Opinion
NO. 2015-KK-2001
02-19-2016
ON WRIT OF CERTIORARI TO THE COURT OF APPEAL, FIRST CIRCUIT, PARISH OF WEST FELICIANA JOHNSON, C.J., would grant the writ application, and assigns reasons:
In my view, the defendant, David Brown, is entitled to a new penalty phase trial because he was denied an opportunity to present compelling mitigating evidence that he did not have specific intent to kill. The state concedes that it withheld the statement of inmate Richard Domingue, which supports defendant Brown's defense theory that he was less culpable in the killing of the correctional officer, Captain David Knapps.
Defendant is one of five inmates ("The Angola Five") who attempted to escape from The Angola State penitentiary; Captain Knapps was killed during the inmates' escape attempt. After defendant was convicted and sentenced to death, he learned that the state was in possession of a statement from another inmate, Domingue, who was not involved in the escape attempt. Domingue had been housed in the same tier at Angola as Barry Edge, one of The Angola Five inmates. According to Domingue, Edge confided to him that he and Jeff Clark hatched the plan to kill Captain Knapps. As Domingue related Edge's plan, the other three defendants (including David Brown), were neither aware of the plan to kill Captain Knapps nor were they directly involved:
[W]e could have let him live. But me and Jeff [Clark] made the decision at that time because all these other[s]... that was involved
they couldn't seem to get their head tighter when they were, you know, everything went down. [Edge] said me [Edge] and Jeff decided we're going to kill him. I mean it was just like shhh. It was like [Edge] flipped a switch and they killed him.(Domingue Trans., p. 13) (Exh. A to Defendant Motion for New Trial).
The statement inculpates Brown's co-defendants Barry Edge and Jeff Clark as the individuals who made the decision to kill Captain Knapps. Domingue's statement could have been used by the defendant to persuade the jury that since he was not directly involved in the decision to kill Knapps, he should be sentenced to life imprisonment rather than given the death penalty.

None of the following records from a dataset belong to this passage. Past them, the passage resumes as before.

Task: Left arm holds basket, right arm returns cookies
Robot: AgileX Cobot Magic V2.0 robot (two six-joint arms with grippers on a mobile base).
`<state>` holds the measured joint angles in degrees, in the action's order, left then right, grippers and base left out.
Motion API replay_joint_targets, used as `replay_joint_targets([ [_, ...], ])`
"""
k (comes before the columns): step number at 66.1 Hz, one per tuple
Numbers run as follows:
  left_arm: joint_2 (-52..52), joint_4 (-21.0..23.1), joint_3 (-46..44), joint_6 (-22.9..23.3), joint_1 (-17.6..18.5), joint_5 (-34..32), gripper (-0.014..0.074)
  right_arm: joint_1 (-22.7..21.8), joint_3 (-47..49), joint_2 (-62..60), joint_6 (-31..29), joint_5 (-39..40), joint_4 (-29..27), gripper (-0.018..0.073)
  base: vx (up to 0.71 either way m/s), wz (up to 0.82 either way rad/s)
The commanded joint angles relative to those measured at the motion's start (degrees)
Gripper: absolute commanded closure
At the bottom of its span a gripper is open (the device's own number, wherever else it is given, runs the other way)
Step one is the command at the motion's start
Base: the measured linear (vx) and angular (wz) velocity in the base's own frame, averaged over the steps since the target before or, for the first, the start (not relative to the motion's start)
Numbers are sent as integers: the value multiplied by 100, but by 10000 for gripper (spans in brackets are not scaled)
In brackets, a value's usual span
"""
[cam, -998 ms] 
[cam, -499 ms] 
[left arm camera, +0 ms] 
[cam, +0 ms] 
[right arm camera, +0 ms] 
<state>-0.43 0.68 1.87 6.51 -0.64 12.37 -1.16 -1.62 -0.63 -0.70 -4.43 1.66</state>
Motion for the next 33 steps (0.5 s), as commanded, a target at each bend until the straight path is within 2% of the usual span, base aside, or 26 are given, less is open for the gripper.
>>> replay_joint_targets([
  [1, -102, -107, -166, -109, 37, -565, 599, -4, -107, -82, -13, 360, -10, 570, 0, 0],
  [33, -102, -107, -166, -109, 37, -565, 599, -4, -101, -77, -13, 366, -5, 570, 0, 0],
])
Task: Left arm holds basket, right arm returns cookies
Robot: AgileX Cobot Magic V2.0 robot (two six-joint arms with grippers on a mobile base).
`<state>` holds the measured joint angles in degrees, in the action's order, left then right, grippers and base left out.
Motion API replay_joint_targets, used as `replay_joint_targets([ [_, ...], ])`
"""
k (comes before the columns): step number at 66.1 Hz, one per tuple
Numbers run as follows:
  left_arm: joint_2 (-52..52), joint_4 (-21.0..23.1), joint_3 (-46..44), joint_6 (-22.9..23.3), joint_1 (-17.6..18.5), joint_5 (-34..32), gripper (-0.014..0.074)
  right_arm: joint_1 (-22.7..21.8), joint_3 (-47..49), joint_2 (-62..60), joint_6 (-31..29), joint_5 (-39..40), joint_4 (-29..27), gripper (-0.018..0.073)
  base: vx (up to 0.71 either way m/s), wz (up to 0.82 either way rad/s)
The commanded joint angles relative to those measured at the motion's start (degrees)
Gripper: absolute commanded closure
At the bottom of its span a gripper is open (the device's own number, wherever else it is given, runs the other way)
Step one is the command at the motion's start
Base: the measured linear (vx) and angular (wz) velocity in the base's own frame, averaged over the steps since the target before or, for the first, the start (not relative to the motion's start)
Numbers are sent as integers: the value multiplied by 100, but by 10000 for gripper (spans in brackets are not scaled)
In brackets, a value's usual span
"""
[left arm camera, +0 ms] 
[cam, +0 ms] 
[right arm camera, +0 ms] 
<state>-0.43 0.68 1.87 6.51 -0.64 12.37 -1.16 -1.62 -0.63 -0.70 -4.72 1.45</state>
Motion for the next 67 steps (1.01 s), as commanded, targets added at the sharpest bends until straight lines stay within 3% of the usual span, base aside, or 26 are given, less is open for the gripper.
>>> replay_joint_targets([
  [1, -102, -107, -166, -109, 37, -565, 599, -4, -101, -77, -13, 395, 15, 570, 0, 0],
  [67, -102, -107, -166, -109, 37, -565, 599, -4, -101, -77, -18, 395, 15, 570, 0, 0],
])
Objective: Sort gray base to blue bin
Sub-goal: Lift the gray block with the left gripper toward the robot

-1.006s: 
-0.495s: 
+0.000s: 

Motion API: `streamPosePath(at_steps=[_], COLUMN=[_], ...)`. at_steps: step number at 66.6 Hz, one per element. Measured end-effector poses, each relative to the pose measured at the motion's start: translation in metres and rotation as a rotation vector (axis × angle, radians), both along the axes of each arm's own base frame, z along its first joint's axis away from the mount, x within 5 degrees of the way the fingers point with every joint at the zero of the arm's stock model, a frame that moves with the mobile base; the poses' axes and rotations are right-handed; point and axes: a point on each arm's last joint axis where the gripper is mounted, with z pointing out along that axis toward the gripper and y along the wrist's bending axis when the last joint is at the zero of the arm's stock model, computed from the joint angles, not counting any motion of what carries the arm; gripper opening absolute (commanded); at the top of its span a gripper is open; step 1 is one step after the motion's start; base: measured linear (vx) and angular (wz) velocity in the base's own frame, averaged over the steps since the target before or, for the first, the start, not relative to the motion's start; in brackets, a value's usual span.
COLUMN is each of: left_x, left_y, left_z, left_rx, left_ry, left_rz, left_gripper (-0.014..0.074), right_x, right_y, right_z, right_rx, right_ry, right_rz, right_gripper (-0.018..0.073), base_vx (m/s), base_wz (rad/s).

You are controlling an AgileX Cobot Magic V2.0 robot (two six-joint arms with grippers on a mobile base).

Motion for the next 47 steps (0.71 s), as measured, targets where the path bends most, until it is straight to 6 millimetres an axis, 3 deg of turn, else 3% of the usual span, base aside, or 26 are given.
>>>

Given the severity of capital cases, the jury must not be precluded from considering, "as a mitigating factor, any aspect of a defendant's character or record and any of the circumstances of the offense that the defendant proffers as a basis for a sentence less than death." Lockett v. Ohio, 438 U.S. 586, 605, 98 S. Ct. 2954, 2965, 57 L. Ed. 2d 973 (1978). Thus, Domingue's statement is material to the jury's task of determining an appropriate penalty. See , e.g. Banks v. Dretke, 540 U.S. 668 (2004).
The district court explained that, in granting the new trial, the defendant was essentially deprived of the defense of showing a lesser "moral culpability" for the murder, a defense which "remains one of the significant issues in capital sentencing." State v. Louviere, 200-2085, p.18 (La. 9/4/02), 833 So.2d 885, 899 n. 15, citing Atkins v. Virginia, 536 U.S. 304 (2002). Furthermore, the appellate court failed to consider that the "[t]he decision on a motion for a new trial rests within the sound discretion of the trial judge and that ruling should not be disturbed on appeal, absent a clear showing of an abuse of discretion. State v. Cox, 2010-2072 (La. 11/19/10), 48 So.3d 275 (per curiam)."
This court in State v. Bright, 2002-2793, pp. 5-6 (La. 5/25/04), 875 So.2d 37, 41-42 explained that the constitutional standards described in Brady v. Maryland, 373 U.S. 83 (1963), must apply to the guilt phase of a trial and must be strictly applied to the penalty phase trial as well.
... [T]he reviewing court does not put the withheld evidence to an outcome-determinative test in which it weighs the probabilities that the petitioner would have obtained an acquittal at trial or might do so at a second trial. Instead, a Brady violation occurs when the "evidentiary suppression 'undermines confidence in the outcome of the trial.'"Bright, 2002-2793, p.6 (La. 5/25/04), 875 So.2d 37, 42, quoting Kyles v. Whitley, 514 U.S. 419, 434 (1995), quoting United States v. Bagley, 473 U.S. 667, 676 (1985).
My confidence in the outcome of this penalty phase trial has been undermined. Thus, I find the district court was correct in granting the new penalty phase trial.